What the exercise asks – Lines in the listing below that include the word "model" need to be copied.

Data supplied –
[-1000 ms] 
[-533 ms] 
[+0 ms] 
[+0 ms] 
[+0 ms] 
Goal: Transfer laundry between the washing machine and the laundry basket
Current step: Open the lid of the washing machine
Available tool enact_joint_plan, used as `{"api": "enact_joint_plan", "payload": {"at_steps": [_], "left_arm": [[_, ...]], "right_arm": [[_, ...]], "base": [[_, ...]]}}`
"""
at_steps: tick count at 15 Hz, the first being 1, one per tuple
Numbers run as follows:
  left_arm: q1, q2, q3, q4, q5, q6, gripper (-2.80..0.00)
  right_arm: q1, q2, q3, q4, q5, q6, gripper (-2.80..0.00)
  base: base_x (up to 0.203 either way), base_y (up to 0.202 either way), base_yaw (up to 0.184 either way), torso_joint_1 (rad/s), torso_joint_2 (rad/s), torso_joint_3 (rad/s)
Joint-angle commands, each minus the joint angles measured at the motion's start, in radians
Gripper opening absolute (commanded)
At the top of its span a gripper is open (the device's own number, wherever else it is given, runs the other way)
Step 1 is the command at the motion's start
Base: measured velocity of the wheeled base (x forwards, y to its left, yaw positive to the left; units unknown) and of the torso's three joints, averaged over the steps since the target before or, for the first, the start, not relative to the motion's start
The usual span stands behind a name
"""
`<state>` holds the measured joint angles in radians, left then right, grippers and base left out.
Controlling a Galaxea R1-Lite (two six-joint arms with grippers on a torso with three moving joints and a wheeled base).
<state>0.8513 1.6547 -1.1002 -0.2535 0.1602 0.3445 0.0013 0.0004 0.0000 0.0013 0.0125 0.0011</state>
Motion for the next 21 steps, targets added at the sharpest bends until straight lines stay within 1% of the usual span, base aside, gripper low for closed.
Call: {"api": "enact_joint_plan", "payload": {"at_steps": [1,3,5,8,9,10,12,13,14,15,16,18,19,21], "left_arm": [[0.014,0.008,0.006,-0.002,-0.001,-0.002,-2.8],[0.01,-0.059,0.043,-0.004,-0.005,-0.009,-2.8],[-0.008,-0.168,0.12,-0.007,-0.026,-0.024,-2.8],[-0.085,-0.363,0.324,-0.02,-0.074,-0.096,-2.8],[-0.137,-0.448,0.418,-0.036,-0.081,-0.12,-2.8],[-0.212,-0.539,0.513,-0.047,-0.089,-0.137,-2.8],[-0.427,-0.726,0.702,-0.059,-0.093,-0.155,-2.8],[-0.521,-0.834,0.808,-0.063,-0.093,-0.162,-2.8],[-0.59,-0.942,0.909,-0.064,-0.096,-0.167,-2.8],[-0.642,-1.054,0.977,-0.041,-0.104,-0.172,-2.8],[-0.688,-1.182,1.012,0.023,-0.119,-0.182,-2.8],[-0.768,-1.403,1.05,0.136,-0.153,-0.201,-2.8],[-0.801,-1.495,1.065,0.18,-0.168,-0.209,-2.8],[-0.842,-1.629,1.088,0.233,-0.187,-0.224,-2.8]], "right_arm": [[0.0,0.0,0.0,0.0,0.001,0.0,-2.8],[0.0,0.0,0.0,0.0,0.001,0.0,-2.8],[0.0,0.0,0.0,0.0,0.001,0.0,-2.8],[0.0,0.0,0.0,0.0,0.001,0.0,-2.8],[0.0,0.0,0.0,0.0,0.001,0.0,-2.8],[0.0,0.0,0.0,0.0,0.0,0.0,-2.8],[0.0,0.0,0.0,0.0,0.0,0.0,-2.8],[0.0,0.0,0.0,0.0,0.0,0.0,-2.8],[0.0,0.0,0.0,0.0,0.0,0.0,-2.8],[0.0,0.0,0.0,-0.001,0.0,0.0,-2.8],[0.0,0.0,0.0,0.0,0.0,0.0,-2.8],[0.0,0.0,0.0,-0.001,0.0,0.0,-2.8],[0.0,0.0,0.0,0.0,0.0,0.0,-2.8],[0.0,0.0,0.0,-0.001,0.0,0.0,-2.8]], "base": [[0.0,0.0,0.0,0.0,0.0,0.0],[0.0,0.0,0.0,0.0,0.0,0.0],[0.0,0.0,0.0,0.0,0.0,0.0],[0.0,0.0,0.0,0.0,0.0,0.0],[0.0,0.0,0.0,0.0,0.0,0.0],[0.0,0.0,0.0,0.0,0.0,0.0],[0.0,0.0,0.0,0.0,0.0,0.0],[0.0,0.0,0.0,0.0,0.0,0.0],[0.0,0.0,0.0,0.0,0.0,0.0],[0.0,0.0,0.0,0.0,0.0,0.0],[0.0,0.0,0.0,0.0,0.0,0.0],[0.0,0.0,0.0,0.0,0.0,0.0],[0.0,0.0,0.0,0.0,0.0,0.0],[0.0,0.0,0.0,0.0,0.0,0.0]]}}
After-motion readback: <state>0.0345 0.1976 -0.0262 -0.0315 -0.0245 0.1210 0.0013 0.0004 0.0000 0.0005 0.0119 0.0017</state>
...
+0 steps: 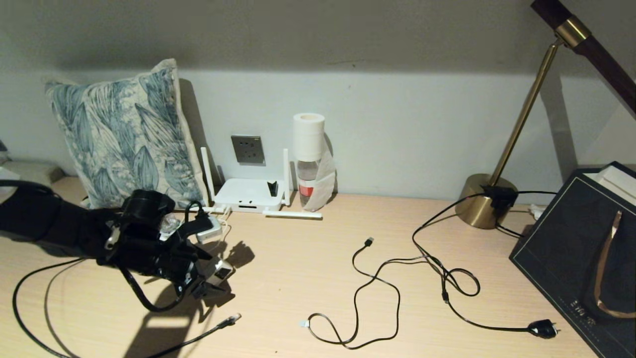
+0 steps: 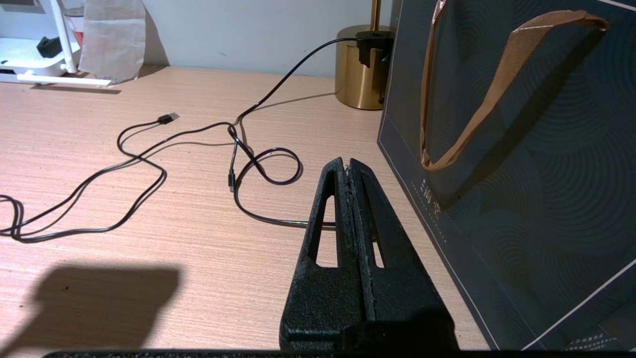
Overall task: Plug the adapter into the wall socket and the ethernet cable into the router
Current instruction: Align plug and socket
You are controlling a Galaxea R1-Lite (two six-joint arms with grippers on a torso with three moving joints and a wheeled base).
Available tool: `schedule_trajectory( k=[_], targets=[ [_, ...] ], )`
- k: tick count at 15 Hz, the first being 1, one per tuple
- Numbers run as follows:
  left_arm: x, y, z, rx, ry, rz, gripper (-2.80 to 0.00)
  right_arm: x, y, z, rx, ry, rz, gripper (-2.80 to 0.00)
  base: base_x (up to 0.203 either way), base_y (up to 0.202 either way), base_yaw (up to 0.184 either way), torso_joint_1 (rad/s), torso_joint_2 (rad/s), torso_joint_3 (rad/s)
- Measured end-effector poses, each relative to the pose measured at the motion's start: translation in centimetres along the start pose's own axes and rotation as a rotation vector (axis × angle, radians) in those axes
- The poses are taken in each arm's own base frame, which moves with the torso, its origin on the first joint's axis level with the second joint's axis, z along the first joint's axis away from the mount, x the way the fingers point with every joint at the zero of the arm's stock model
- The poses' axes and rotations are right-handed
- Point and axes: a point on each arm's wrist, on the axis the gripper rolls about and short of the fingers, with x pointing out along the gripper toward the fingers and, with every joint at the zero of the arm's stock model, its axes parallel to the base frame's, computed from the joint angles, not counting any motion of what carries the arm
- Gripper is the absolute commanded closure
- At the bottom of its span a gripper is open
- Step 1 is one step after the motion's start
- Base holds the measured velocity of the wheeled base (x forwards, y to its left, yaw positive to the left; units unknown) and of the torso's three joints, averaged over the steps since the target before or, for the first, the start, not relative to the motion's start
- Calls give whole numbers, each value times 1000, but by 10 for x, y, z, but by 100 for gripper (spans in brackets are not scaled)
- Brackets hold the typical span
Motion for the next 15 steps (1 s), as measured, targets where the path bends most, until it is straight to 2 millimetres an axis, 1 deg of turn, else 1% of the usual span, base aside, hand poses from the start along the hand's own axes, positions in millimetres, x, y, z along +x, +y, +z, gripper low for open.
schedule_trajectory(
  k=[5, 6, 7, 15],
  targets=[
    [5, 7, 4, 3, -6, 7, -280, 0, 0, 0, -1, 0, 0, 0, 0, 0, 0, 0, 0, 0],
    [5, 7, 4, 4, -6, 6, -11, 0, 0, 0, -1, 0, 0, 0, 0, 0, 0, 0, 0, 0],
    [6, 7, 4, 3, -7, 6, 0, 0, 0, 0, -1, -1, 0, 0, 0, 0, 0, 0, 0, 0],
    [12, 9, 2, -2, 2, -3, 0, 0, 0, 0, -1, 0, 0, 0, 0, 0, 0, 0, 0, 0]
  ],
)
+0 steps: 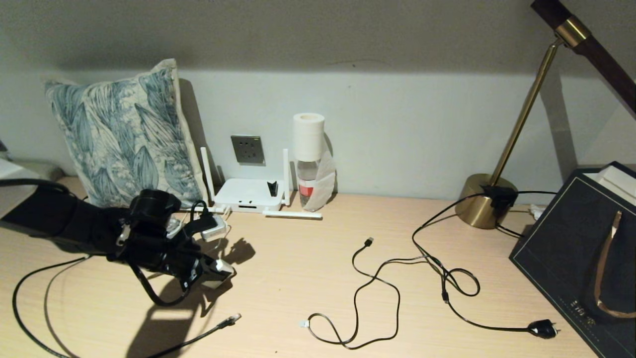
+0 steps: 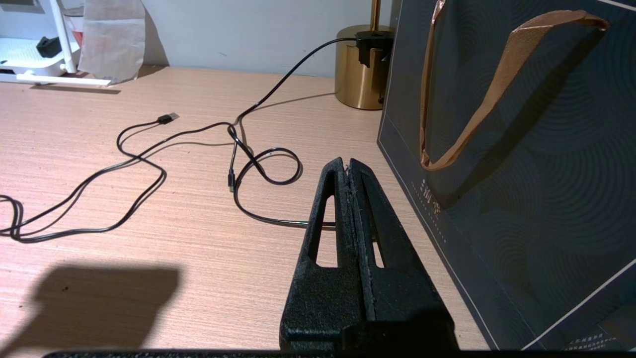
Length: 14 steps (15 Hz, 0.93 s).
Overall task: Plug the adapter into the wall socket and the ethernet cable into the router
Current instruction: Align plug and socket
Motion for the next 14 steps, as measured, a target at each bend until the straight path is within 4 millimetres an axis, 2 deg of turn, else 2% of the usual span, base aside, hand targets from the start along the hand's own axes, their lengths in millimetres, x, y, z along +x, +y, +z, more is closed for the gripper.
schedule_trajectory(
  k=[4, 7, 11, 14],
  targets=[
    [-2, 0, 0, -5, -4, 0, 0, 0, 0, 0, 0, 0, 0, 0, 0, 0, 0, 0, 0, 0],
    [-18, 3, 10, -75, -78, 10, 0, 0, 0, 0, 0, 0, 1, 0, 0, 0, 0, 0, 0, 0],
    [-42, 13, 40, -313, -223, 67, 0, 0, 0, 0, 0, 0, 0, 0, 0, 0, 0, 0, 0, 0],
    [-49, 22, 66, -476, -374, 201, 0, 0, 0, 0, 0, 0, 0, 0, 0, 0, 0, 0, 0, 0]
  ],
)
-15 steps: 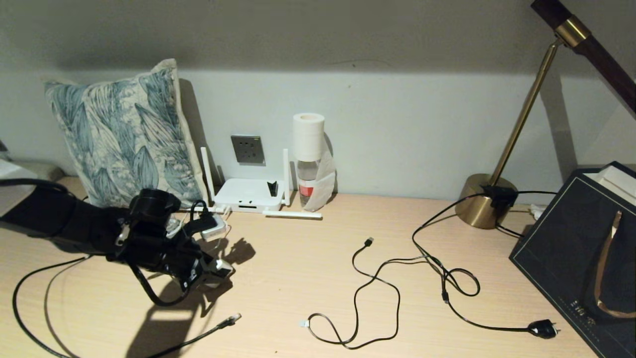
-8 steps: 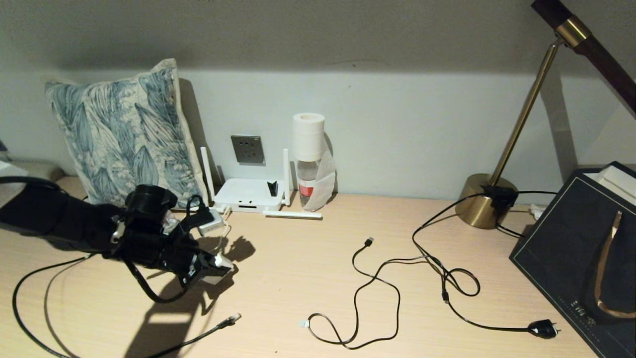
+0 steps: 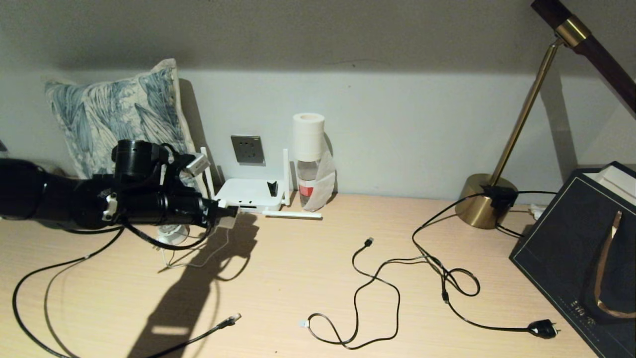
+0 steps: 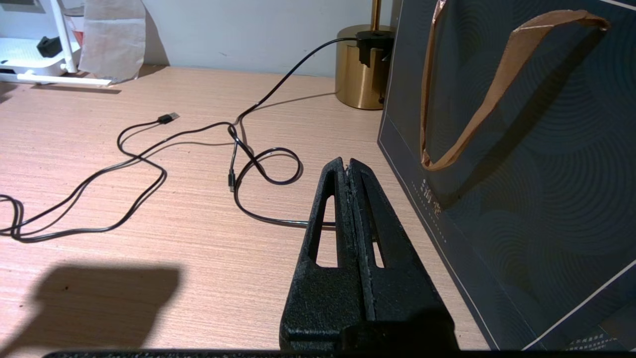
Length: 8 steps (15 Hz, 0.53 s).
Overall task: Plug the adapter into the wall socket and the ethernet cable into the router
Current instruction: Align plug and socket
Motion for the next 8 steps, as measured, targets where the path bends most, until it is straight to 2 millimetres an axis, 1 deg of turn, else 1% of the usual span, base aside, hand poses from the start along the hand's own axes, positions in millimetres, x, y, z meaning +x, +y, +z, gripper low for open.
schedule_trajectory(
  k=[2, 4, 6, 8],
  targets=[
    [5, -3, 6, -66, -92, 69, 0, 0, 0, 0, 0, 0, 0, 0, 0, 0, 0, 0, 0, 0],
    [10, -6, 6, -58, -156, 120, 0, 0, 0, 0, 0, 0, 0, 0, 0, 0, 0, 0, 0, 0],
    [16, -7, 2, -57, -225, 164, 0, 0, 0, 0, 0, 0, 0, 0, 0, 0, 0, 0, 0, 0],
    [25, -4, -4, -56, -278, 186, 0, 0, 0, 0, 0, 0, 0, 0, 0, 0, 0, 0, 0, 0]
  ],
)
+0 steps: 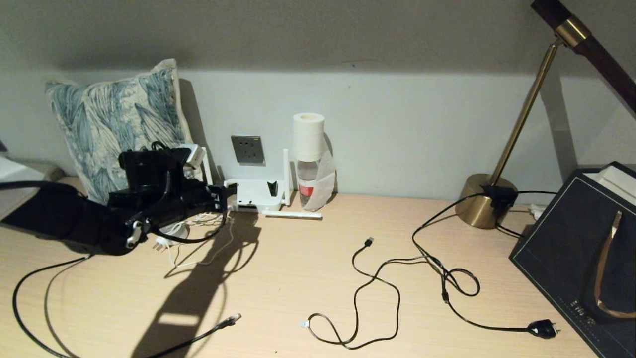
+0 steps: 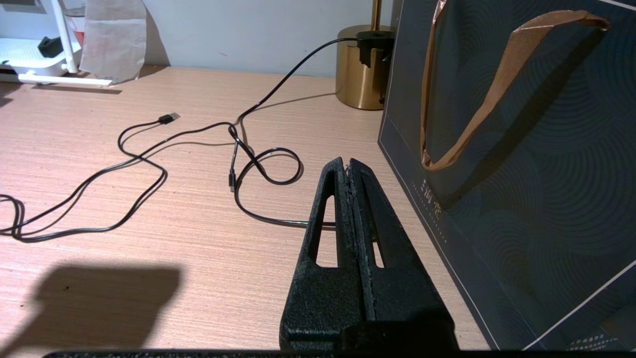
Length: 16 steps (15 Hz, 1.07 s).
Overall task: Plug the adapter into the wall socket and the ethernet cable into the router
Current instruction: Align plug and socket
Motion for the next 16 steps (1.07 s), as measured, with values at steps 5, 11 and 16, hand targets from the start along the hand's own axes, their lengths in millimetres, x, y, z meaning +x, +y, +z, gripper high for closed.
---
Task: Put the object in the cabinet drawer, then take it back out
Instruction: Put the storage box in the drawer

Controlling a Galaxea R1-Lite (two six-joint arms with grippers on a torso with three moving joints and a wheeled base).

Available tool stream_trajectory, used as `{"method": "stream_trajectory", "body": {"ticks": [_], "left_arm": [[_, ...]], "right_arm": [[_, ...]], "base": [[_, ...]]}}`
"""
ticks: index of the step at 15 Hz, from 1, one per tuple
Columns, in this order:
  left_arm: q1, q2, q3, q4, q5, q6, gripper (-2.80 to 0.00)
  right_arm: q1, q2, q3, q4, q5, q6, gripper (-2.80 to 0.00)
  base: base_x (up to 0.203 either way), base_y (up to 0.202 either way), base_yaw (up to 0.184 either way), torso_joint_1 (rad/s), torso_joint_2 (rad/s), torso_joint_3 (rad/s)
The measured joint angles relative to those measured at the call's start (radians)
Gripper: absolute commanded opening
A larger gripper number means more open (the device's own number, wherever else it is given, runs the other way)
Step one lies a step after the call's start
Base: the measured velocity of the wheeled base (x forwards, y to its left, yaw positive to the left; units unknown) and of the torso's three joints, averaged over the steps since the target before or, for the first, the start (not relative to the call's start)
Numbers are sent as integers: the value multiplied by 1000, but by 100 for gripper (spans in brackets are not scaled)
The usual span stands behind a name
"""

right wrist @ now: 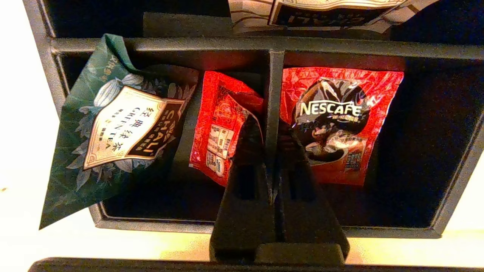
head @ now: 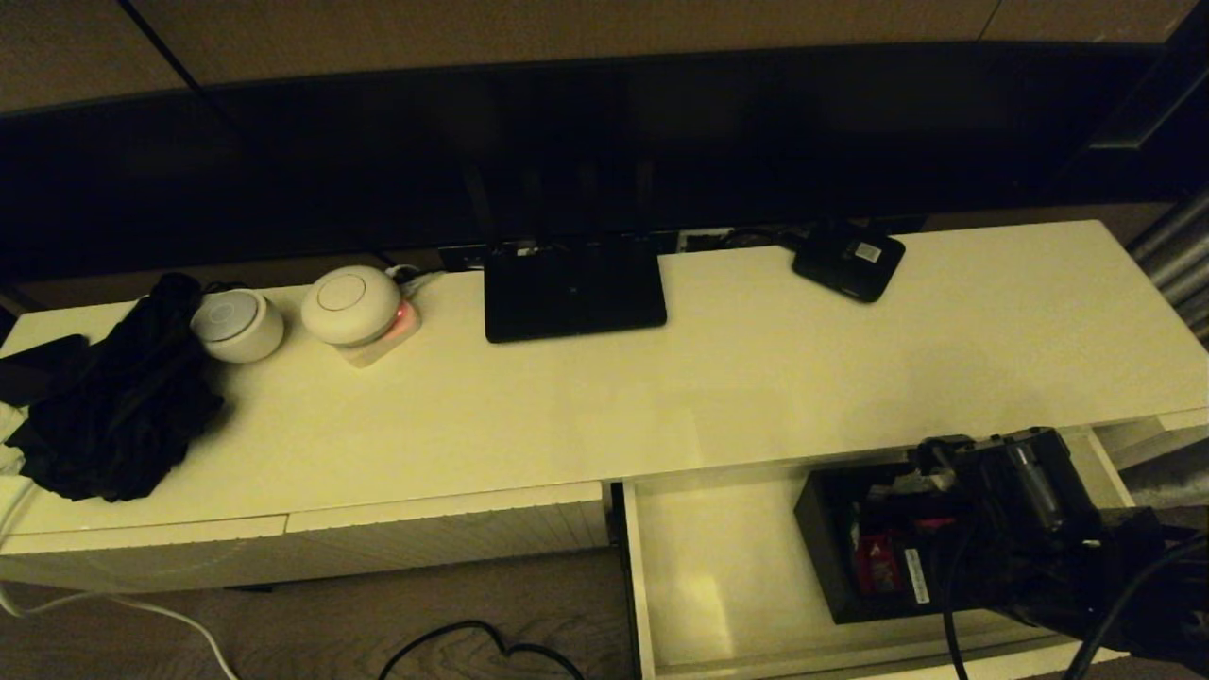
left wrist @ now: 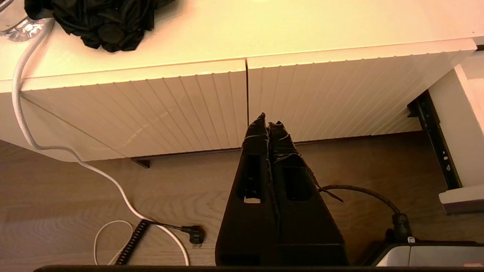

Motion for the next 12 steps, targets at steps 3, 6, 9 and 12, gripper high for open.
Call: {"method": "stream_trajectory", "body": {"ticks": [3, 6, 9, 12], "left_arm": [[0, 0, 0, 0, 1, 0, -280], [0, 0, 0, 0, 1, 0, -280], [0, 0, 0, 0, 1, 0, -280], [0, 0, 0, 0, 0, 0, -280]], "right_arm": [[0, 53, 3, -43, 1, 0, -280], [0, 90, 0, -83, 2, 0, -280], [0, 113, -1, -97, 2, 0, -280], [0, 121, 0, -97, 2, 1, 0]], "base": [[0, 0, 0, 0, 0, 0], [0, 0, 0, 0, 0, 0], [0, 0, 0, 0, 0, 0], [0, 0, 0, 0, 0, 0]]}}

Problem solution –
- The poses are taken in each arm's own base frame, which moves with the torso, its origin on the first joint's axis level with the second joint's axis, z along the first joint's axis away from the mount, x the way the fingers point with every joint at the zero of the arm's stock model
- Point and axes: a point on each arm's wrist, on the axis the gripper rolls about and short of the fingers, with x pointing out along the gripper toward the fingers and, with every joint at the zero of the arm's stock model, its axes parallel to the base frame's, computed from the joint angles, not counting any motion of what carries the arm

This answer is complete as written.